=== DATA BELOW ===

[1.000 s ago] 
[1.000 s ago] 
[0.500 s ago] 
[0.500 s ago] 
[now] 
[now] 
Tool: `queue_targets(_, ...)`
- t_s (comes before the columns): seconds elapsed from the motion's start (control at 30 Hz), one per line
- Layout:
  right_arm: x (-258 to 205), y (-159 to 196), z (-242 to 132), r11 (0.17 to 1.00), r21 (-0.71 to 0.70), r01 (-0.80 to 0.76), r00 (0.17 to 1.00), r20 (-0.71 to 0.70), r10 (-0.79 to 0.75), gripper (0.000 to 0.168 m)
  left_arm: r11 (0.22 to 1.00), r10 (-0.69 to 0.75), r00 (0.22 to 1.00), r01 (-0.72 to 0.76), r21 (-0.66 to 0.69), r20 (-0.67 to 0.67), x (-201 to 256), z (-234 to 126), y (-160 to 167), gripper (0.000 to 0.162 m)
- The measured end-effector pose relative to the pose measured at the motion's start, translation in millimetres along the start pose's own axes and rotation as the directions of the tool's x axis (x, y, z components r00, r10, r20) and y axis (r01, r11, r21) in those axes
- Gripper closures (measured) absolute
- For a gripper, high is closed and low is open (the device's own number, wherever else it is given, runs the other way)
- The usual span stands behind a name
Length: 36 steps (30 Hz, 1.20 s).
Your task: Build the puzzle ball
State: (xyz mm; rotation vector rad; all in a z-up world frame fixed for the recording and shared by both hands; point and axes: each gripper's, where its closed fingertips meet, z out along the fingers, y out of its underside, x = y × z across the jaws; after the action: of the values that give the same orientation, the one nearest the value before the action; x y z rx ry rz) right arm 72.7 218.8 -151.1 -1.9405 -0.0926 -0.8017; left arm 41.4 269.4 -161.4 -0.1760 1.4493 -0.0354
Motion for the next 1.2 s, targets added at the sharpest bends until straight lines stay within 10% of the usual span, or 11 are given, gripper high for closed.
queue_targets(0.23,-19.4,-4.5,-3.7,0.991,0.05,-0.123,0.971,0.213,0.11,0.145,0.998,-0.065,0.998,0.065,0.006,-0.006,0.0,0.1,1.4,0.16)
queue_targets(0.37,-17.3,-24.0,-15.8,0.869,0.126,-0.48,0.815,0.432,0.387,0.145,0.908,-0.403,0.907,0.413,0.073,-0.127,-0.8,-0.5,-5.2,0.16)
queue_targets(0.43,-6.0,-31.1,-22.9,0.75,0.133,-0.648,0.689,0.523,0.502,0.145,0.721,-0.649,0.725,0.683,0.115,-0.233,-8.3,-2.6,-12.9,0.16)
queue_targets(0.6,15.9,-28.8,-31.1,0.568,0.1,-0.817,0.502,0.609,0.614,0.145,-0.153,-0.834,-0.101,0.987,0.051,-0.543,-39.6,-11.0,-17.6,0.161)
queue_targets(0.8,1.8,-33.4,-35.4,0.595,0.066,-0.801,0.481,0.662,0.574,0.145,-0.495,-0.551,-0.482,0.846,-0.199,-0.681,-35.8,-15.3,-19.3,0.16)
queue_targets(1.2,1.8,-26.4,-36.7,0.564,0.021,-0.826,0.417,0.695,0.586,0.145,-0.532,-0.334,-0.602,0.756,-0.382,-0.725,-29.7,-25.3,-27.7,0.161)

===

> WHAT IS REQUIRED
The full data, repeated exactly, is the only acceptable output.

> TASK RESULT
[1.000 s ago] 
[1.000 s ago] 
[0.500 s ago] 
[0.500 s ago] 
[now] 
[now] 
Tool: `queue_targets(_, ...)`
- t_s (comes before the columns): seconds elapsed from the motion's start (control at 30 Hz), one per line
- Layout:
  right_arm: x (-258 to 205), y (-159 to 196), z (-242 to 132), r11 (0.17 to 1.00), r21 (-0.71 to 0.70), r01 (-0.80 to 0.76), r00 (0.17 to 1.00), r20 (-0.71 to 0.70), r10 (-0.79 to 0.75), gripper (0.000 to 0.168 m)
  left_arm: r11 (0.22 to 1.00), r10 (-0.69 to 0.75), r00 (0.22 to 1.00), r01 (-0.72 to 0.76), r21 (-0.66 to 0.69), r20 (-0.67 to 0.67), x (-201 to 256), z (-234 to 126), y (-160 to 167), gripper (0.000 to 0.162 m)
- The measured end-effector pose relative to the pose measured at the motion's start, translation in millimetres along the start pose's own axes and rotation as the directions of the tool's x axis (x, y, z components r00, r10, r20) and y axis (r01, r11, r21) in those axes
- Gripper closures (measured) absolute
- For a gripper, high is closed and low is open (the device's own number, wherever else it is given, runs the other way)
- The usual span stands behind a name
Length: 36 steps (30 Hz, 1.20 s).
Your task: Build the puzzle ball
State: (xyz mm; rotation vector rad; all in a z-up world frame fixed for the recording and shared by both hands; point and axes: each gripper's, where its closed fingertips meet, z out along the fingers, y out of its underside, x = y × z across the jaws; after the action: of the values that give the same orientation, the one nearest the value before the action; x y z rx ry rz) right arm 72.7 218.8 -151.1 -1.9405 -0.0926 -0.8017; left arm 41.4 269.4 -161.4 -0.1760 1.4493 -0.0354
Motion for the next 1.2 s, targets added at the sharpest bends until straight lines stay within 10% of the usual span, or 11 are given, gripper high for closed.
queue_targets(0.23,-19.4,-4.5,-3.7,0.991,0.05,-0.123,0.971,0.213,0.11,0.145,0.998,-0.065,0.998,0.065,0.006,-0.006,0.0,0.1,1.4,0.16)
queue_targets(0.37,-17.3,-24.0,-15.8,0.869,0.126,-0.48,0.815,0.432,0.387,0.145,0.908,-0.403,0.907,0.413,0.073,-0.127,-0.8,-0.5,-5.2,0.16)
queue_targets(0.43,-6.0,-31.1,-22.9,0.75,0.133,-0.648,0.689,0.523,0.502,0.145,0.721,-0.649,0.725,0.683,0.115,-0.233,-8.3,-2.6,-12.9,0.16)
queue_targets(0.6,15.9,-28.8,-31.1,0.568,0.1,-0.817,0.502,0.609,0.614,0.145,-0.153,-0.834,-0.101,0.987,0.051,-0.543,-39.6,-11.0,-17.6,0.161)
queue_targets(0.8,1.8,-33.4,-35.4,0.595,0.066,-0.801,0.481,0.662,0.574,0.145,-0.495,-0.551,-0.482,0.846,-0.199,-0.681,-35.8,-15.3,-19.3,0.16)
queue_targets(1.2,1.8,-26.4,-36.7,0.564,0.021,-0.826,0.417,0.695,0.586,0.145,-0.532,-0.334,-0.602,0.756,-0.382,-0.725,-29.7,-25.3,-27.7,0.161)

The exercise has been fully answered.